**Exercise prompt:**
In the data that follows, how many lines contain the word "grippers"? Give only that number.
== == ==
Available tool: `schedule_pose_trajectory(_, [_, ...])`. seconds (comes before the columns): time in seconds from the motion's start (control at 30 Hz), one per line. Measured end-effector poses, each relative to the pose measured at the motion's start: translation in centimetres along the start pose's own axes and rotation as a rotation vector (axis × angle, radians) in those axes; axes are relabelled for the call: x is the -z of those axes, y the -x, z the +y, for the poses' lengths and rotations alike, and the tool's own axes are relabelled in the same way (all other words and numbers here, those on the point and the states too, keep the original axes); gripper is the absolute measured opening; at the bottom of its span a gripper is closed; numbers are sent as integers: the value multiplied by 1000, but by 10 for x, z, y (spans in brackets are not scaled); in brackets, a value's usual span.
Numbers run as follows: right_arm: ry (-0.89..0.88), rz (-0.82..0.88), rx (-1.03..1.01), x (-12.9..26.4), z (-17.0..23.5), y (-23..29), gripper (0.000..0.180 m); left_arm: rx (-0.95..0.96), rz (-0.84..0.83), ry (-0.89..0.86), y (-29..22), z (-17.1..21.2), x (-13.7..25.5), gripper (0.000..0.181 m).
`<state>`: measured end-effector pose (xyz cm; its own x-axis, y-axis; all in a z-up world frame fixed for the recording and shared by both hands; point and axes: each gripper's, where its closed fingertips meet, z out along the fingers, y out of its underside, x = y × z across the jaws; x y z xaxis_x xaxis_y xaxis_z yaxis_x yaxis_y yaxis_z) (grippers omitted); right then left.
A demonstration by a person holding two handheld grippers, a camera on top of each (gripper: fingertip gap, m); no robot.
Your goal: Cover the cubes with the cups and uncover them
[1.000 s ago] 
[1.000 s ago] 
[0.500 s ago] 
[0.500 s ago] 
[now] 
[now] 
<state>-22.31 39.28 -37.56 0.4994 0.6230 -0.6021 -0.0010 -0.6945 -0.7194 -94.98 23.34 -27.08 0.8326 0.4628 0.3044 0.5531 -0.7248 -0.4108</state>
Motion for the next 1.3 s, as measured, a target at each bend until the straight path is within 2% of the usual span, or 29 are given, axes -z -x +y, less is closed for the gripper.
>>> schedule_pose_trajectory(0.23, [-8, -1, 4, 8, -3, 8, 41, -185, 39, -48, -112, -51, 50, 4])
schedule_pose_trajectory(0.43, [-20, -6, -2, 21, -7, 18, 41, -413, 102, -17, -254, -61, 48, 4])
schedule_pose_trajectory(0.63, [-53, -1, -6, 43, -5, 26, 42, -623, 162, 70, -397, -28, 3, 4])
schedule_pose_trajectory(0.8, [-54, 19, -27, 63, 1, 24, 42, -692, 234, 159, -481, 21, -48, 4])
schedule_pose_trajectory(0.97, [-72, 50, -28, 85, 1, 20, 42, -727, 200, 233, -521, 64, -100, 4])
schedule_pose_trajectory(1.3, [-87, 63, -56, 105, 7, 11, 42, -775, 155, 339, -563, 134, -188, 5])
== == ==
**Answer space:**
2